Day 11: Porch Perfect Timing

4/28

The dogs were not set on us last night, a fortuitous conclusion. Despite the soggy forecast, there was the barest whisper of rain on the tent in the early morning, and then, nothing.

We packed quickly and tried to time reslipping though the gate between cars. Only 5 miles to town! The highway carried us past a road sign for the Continental Divide, 6230 feet, labeling the Gila River drainage on one side, and the Mimbres River Basin on the other. Dark clouds billowed and roiled over the catchments of both.

We each plugged in a podcast to ease the pain of the highway shoulder as we gritted it out. Suddenly a sign announced Market Street, the road the hostel was on. Flagging down Prana, I asked what he thought about taking the side route rather than the ever-narrowing, ever busier shoulder, to just then backtrack from the north end of town. “I was thinking the same thing,” he said. Market Street had a skinny to non-existant shoulder as well, but the speed limit was only 15. We passed the Boston Hills bike trail system, whose map we perused for a non-road option into town, but they were all doubly circuitous, and we were ready to be off our feet and in front of pizza.

Silver City’s back-ways and side streets proved full of art and whim. Gardens, porches, murals, fences were all a kaleidoscope of creativity. We explored our way to the Triple Crown Hostel and arrived none too soon; ten minutes after settling on the porch, the sky cracked open and buckets and buckets of hail poured down, bouncing like bingo balls, burying the ground an inch deep in white. Thunder growled and echoed, slushy snow and rain took their turns, the hail returned. Those of us gathered under the roof shivered in the icy breeze and laughed at the incongruence- wasn’t this the desert? wasn’t this a drought? wasn’t it practically summer?

With a few hours until our room was available, Prana and I chatted trail logistics with two other hikers, David and Bullet, each planning different alternates through the Wind Rivers and Tetons. I don’t think I will ever tire of talking about trails and routes. When the porch population officially became a crowd, Prana and I slipped away into the weak sunlight and gushing streets and hopped puddles to a coffee shop for dirty chai lattes and pumpkin muffins, which was basically to fill time until the brewery opened for lunch (an hour sooner than the pizza place). It timed like a charm, and at noon we were digging into perhaps the best fish and sweet potato chips, with the best house-made tartar sauce, we’ve had in this country. So satisfied, we took a different route back to the the hostel to see new art and architecture. Silver City is an enchanting town.

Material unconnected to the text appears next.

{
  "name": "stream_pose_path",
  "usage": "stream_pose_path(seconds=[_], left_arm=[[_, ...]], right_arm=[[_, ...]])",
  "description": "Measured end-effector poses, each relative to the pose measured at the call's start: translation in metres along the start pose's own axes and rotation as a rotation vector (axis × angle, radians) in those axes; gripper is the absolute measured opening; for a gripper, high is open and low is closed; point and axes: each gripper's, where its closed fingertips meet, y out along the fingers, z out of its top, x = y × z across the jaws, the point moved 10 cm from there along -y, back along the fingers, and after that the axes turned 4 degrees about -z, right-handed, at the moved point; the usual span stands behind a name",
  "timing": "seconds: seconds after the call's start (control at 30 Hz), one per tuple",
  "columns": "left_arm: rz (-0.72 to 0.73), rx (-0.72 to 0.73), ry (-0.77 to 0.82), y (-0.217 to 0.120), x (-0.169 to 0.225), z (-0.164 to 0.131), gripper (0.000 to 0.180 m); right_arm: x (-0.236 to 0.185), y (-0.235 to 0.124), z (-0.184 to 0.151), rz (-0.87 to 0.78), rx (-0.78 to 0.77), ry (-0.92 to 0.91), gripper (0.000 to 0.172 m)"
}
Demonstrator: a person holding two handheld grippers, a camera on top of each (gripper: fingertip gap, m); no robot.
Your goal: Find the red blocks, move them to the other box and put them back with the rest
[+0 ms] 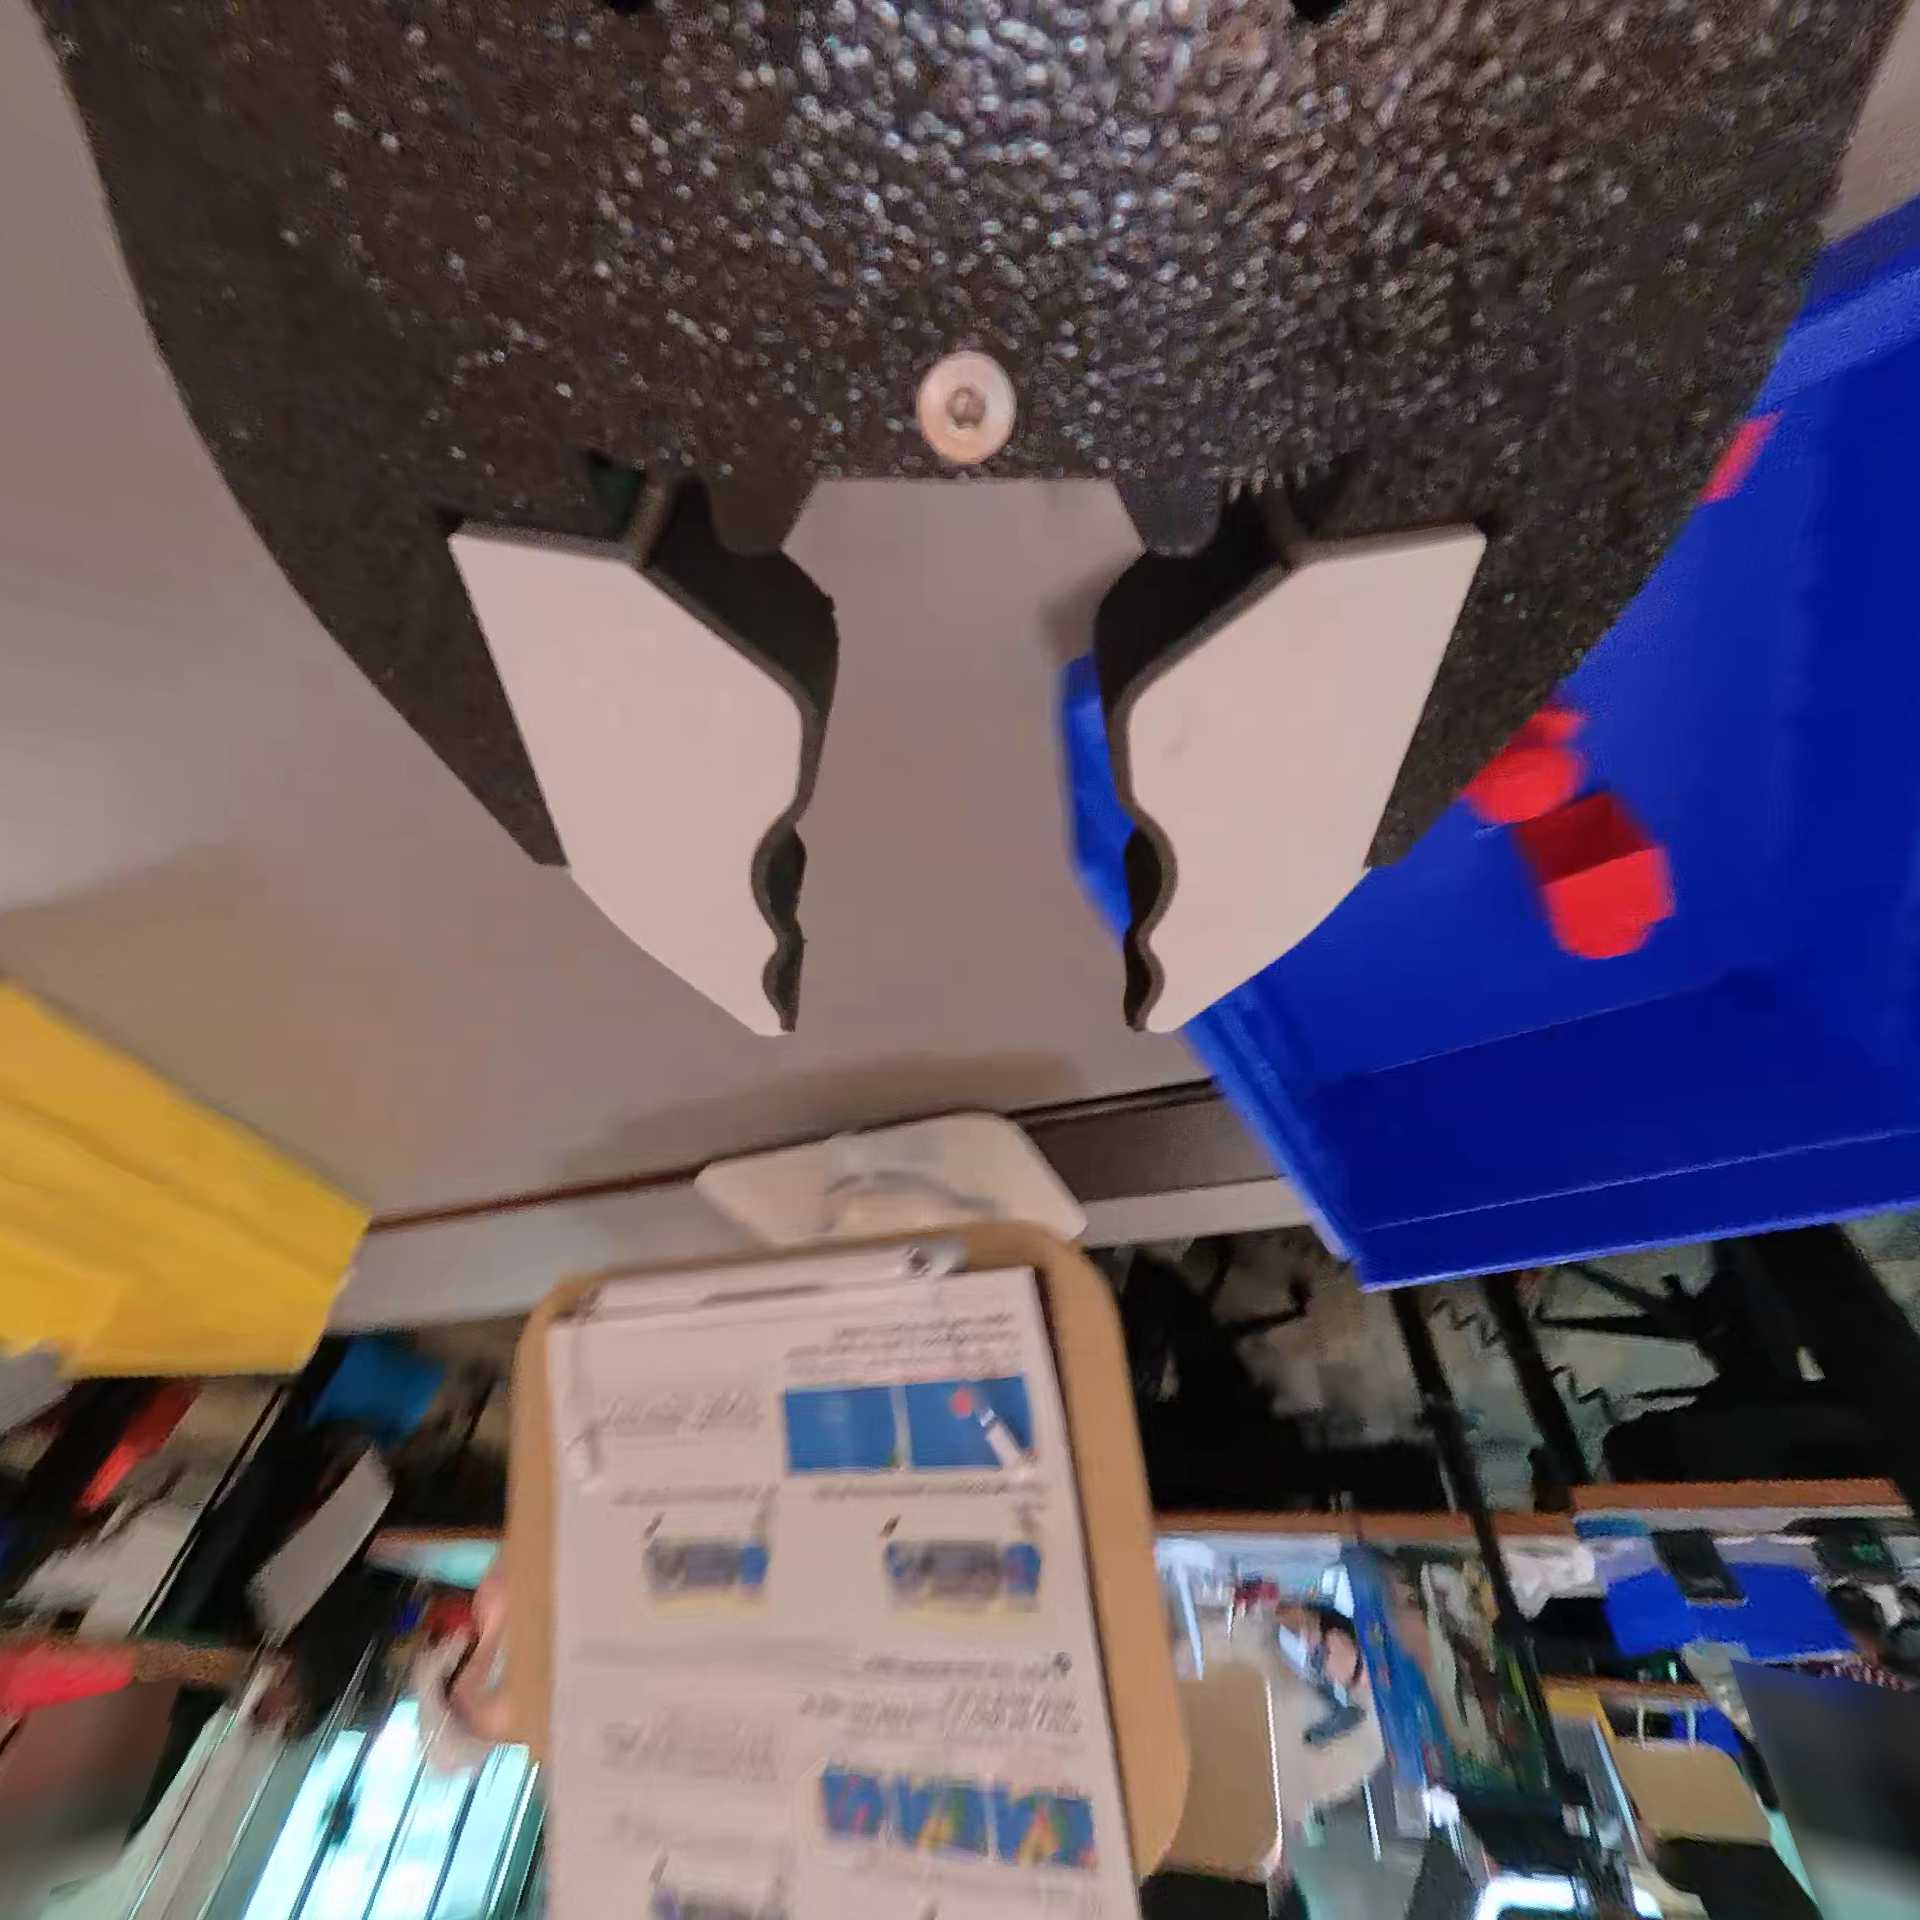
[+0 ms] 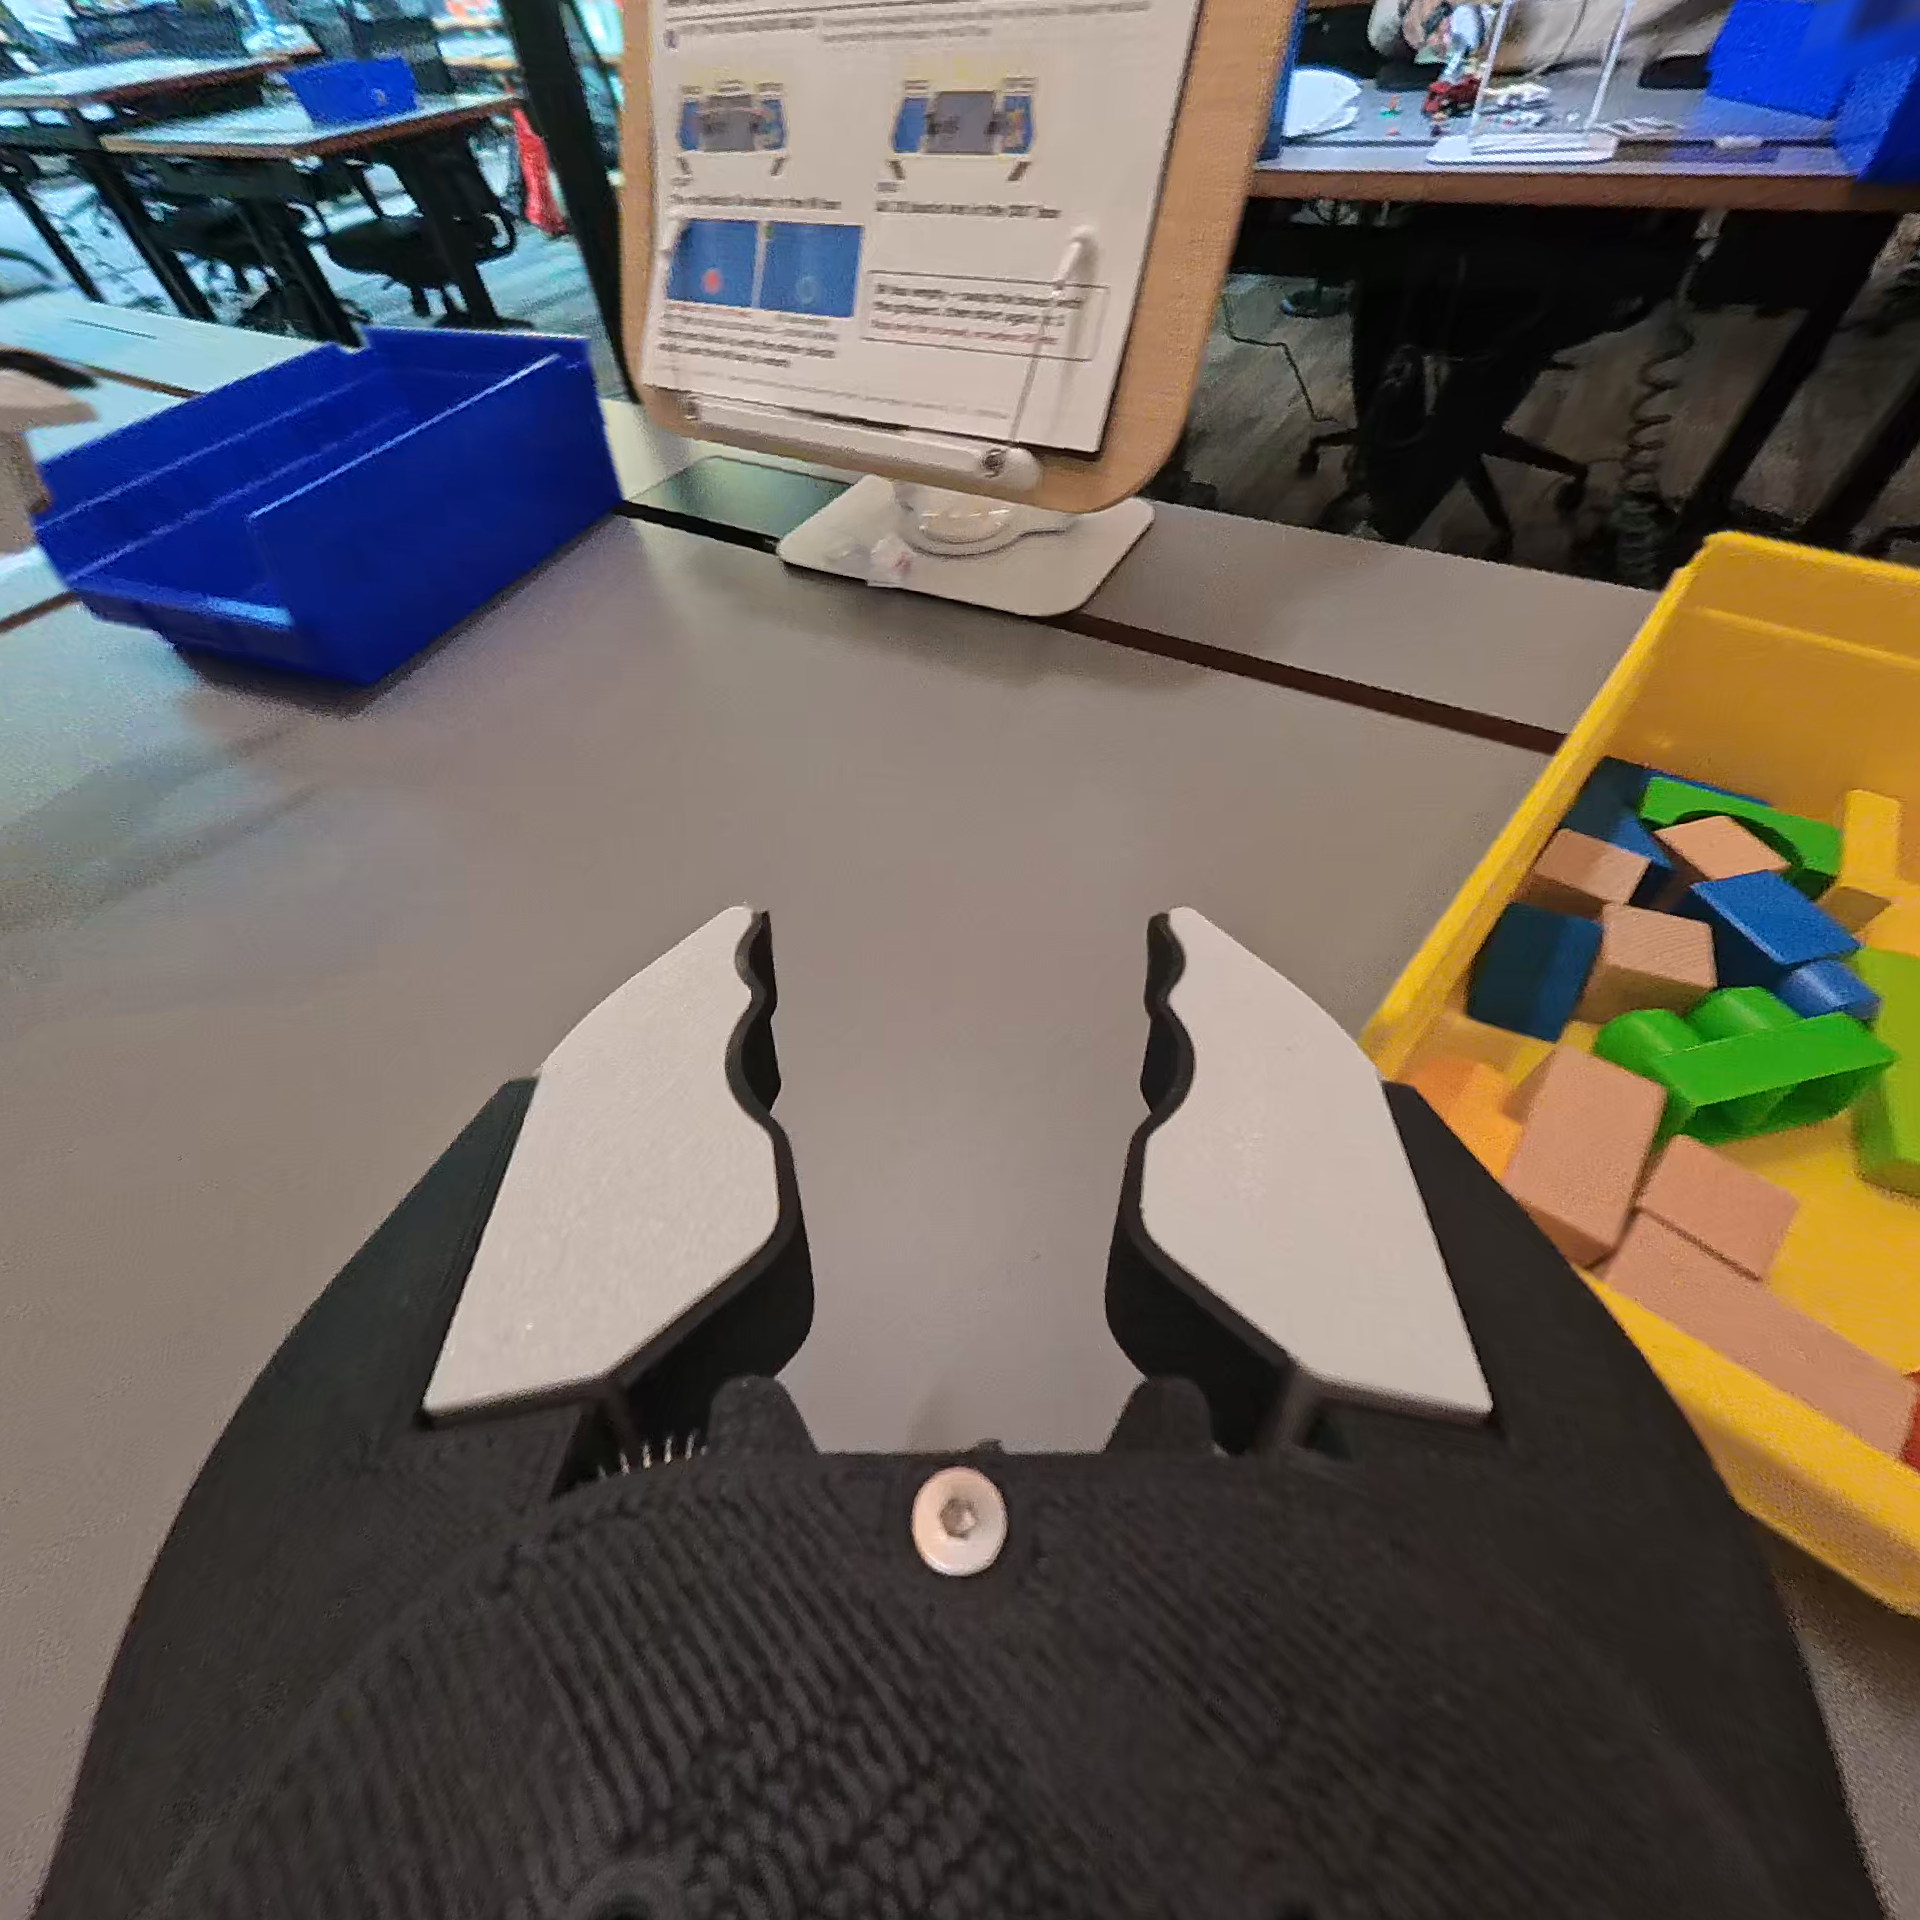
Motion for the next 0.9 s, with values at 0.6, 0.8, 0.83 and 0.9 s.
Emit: stream_pose_path(seconds=[0.6, 0.8, 0.83, 0.9], left_arm=[[-0.390, -0.999, 0.834, 0.069, -0.144, -0.006, 0.077], [-0.452, -1.146, 0.958, 0.091, -0.148, -0.035, 0.073], [-0.465, -1.171, 0.972, 0.094, -0.148, -0.039, 0.072], [-0.485, -1.208, 0.997, 0.099, -0.148, -0.047, 0.070]], right_arm=[[-0.029, -0.006, -0.042, 0.070, -0.031, 0.072, 0.070], [-0.021, -0.011, -0.050, 0.038, -0.056, 0.098, 0.070], [-0.020, -0.011, -0.051, 0.038, -0.054, 0.107, 0.070], [-0.020, -0.008, -0.052, 0.045, -0.058, 0.118, 0.070]])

We checked into our private room, and I rinsed and wrung all our clothing in the semi-private kitchen sink before submitting it to the laundry queue; it was way too filthy to expect to get clean in a single washer spin. We took long-anticipated showers, stretched under the gorgeous, rain splattered skylight in the semi-private sitting room, rolled with the cork balls, sprawled on the bed to finish the last 2 episodes of The Falcon and The Winter Soldier –Fantastic! Superb!– and indulged in a nap.

I worked on the blog, then went out to pick up a large take-away pie from Forrest’s Pizza, which was both fabulous and demolished in short order. When we sorted our resupply, we found we were somehow 4 meals and a lot of snacks short; guess we’d need to add food shopping to tomorrow’s chore list. How had that happened? I’d double checked the goods right before boxing them up.

We also had our recurring spat which happens every trip. “Where are the tweezers?” Prana asked. “I saw you using them and they’re not back where they belong.” Prana insists on carrying the tiny titanium tweezers in his first aid kit, even though I use them more often, and the combined result is I lose at least one pair per trail. “I know I put them back,” I said, and distinctly remembered doing so. But he was right, they weren’t there; so I gutted both packs, shook out the bed blankets, shone my headlamp grid-style over the carpet, retraced my steps to the bathroom. An hour of searching left me empty handed and both of us snippy. The real issue was 10:30 is catastrophically past our bedtime- everything would be easier to deal with tomorrow.